* **What to do**: Only the lines from the beginning of the data through the line holding "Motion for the" belong in the answer, printed exactly and without pictures.

□ □ □ □ □ □ □

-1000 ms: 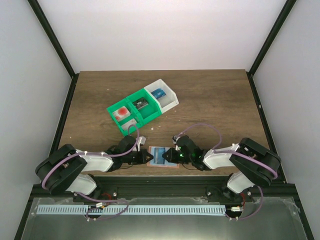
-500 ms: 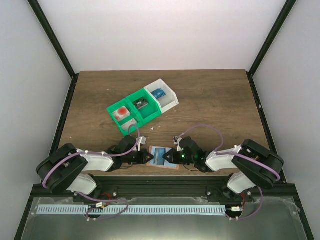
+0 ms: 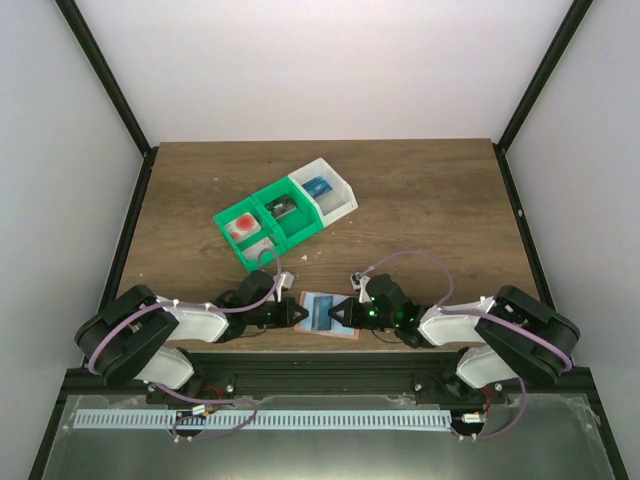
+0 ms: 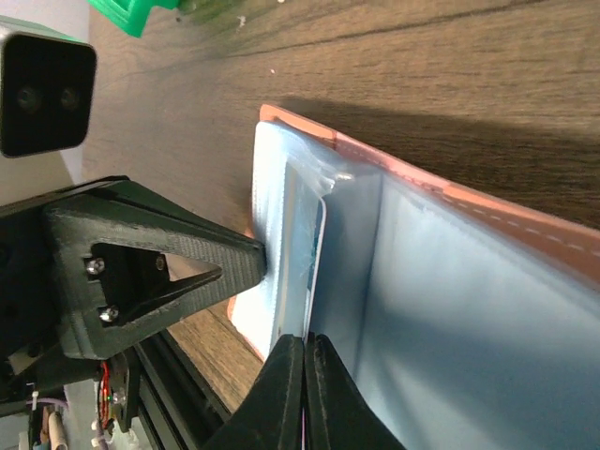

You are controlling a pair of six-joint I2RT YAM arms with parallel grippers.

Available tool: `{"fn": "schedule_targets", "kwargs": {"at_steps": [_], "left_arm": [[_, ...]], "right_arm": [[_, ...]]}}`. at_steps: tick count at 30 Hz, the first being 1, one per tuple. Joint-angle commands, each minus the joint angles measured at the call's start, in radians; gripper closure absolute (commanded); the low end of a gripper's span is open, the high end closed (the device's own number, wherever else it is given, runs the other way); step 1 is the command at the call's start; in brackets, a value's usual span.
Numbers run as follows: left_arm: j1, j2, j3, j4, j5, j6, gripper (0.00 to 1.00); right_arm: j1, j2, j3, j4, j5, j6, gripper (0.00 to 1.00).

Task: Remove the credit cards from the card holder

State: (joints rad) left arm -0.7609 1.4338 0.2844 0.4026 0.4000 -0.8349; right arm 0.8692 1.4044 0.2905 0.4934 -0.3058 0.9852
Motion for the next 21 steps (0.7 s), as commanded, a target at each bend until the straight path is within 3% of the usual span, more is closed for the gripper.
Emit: {"fn": "schedule_targets", "kwargs": {"at_steps": [1,15,21], "left_arm": [[-0.001,0.04,-0.02,-0.099,-0.063,0.012,1.0],[0.0,0.086,-0.023,-0.047,-0.044,-0.004,1.0],[0.0,0.074,-0.021,-0.046,-0.029,-0.009,1.0]], "right_arm": [[-0.022,-0.045,-0.025,-0.004,0.002,-0.015,0.99],[-0.061,-0.277,-0.037,-0.249,0.117,-0.062,1.0],[-0.065,-0.25,-0.045,-0.175,0.044,-0.025,1.0]]}}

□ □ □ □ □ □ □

* **Response to the exercise**:
-1000 ms: 
-500 ms: 
+0 ms: 
+0 ms: 

You are controlling a pair of six-joint I2RT YAM arms with parallel grippers.

Available tool: `{"fn": "schedule_targets", "kwargs": {"at_steps": [_], "left_arm": [[_, ...]], "right_arm": [[_, ...]]}}`. at_steps: tick count at 30 Hz, the first being 1, one per tuple. Joint-angle commands, each minus the joint angles measured at the call's start, in radians; gripper closure absolute (commanded); the low end of a gripper's span is open, the high end closed (the device's own number, wherever else it is given, runs the other way); step 1 is the command at the call's start; in brackets, a value's usual span.
Numbers run as follows: left_arm: j1, j2, j3, j4, j5, j6, gripper (0.00 to 1.00); right_arm: j1, j2, j3, j4, j5, j6, gripper (0.00 to 1.00).

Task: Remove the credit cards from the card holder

State: (joints rad) left arm -0.7609 1.4338 0.2844 0.4026 0.4000 -0.8349; right arm 0.8692 1.4044 0.2905 0.4934 -0.3058 0.9852
Motion for the next 21 steps (0.7 s), as commanded, a target at each bend until the straight path is within 3% of the usual span, more is closed for the gripper.

Now the answer is complete.